Pokes, Ramps, and Hoe Cake – Tennessee’s culinary history lives on

Jim Jenkins and Susan Melchor - Great Smoky Mountain National Park employees who were very knowledgable about the food history of Tennessee.
Jim Jenkins and Susan Melchor – Great Smoky Mountain National Park employees who were very knowledgable about the food history of Tennessee.

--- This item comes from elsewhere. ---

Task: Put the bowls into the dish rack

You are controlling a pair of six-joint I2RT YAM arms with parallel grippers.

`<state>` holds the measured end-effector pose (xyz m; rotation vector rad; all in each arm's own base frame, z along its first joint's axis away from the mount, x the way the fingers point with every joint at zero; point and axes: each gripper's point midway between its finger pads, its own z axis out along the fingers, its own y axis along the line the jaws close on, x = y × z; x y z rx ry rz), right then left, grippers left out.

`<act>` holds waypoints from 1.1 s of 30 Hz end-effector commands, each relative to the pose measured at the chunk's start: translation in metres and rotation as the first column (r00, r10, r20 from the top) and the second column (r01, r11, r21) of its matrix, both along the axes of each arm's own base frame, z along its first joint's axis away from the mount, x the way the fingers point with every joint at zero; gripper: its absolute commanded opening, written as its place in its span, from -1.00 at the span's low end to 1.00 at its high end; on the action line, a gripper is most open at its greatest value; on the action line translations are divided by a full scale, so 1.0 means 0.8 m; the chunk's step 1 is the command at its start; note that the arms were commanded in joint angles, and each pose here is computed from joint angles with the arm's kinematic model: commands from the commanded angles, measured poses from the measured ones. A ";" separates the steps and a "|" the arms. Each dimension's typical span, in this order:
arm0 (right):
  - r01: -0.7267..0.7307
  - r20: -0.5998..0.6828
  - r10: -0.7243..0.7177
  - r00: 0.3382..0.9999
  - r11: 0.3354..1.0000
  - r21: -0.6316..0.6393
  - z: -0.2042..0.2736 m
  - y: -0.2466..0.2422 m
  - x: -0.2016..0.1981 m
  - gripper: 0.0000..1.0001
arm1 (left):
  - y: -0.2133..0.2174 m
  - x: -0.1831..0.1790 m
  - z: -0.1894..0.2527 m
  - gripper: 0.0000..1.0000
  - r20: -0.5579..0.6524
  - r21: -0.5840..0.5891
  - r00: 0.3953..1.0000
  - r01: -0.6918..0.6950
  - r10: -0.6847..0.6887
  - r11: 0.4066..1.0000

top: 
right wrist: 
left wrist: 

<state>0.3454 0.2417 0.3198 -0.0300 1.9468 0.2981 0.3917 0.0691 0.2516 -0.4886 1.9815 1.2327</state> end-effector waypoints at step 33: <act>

“I love my poke salat in the spring” said the guy sitting next to me at the restaurant table when I asked him about his favorite Tennessee food tradition.
For a moment I could not believe I was in the USA. What was poke and ramps and …did people really eat bottom-feeding catfish? In days gone by game was hunted, but it seems that one modern version of catching game to eat in Tennessee, I learned, is to dine on road kill accidentally driven over, but acceptable to grill by law as stated in the Road Kill Bill.
Dining out with history in Tennessee proved to be tastes and stories I will never forget.

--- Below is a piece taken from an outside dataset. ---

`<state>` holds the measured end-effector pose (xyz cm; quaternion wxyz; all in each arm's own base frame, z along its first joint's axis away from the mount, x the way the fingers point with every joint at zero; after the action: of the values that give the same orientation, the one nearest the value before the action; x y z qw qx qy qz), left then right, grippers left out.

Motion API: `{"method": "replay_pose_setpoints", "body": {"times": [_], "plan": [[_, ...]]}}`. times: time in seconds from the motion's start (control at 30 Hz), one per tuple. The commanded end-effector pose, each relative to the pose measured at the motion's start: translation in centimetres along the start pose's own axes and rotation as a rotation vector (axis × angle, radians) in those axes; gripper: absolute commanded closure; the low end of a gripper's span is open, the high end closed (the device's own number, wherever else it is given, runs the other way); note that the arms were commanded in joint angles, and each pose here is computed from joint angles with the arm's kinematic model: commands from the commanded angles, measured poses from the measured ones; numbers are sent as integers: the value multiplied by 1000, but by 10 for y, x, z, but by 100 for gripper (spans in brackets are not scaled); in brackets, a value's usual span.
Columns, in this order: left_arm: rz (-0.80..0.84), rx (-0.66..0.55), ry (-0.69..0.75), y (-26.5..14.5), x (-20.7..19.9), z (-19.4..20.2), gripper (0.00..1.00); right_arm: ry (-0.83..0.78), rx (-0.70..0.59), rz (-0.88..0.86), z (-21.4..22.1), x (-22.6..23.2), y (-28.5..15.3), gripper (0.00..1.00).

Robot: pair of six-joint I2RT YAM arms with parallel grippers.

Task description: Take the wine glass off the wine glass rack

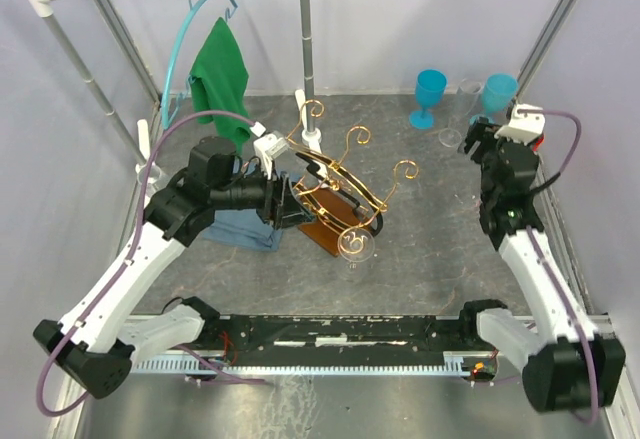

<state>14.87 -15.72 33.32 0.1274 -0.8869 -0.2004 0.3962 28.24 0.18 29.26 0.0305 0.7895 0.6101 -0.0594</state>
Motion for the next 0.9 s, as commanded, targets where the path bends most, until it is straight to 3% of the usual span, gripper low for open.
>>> {"method": "replay_pose_setpoints", "body": {"times": [0.0,0.37,0.87], "plan": [[107,-30,-55,-5,-19,-6,32,100,77,-133,-2,3,-40,18],[182,-25,-43,-2,-39,-21,31,145,85,-224,-14,4,-62,21],[107,145,-57,56,-38,4,34,175,65,-219,-5,4,-67,23]]}}
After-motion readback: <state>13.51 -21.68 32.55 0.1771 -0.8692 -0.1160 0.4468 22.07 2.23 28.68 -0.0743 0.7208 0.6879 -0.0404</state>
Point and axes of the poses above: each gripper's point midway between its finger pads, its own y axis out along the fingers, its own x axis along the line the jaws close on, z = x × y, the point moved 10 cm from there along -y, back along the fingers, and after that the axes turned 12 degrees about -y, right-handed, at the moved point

The rangers at the Visitor’s Center in Great Smoky Mountain National Park were a wealth of food history information. During a food tasting of preserves that are sold in the parks gift shops, new and exciting tastes were explained to me. While visiting, I met many from Tennessee who still spice their meals with the old food traditions. Here is a nibble of some of the interesting foods that were eaten in the past and continue to be enjoyed today.


Jim Jenkins, a ranger I met loves RAMPS.
Ramps, I learned are a type of wild onion that grows in the Smoky mountain region. They are a cross between an onion and garlic but with a much more powerful taste. They grow plentifully in Great Smoky National Park and are considered to be a delicacy. Years ago, ramps were eaten early in the spring because they were the first fresh edible plant that could be found after a winter of eating dried foods. Ramps were considered to be a revitalizing spring tonic. In the spring, in the Smoky mountain area, ramps can be purchased by the side of the road, but most ramp lovers just head into the fields and find their own. See recipe section for grilled ramps. Many Ramps festivals have sprung up in the south. See Food Events Section for details.
One festival has been running since 1954 and was started as a gimmick to attract more visitors to the area.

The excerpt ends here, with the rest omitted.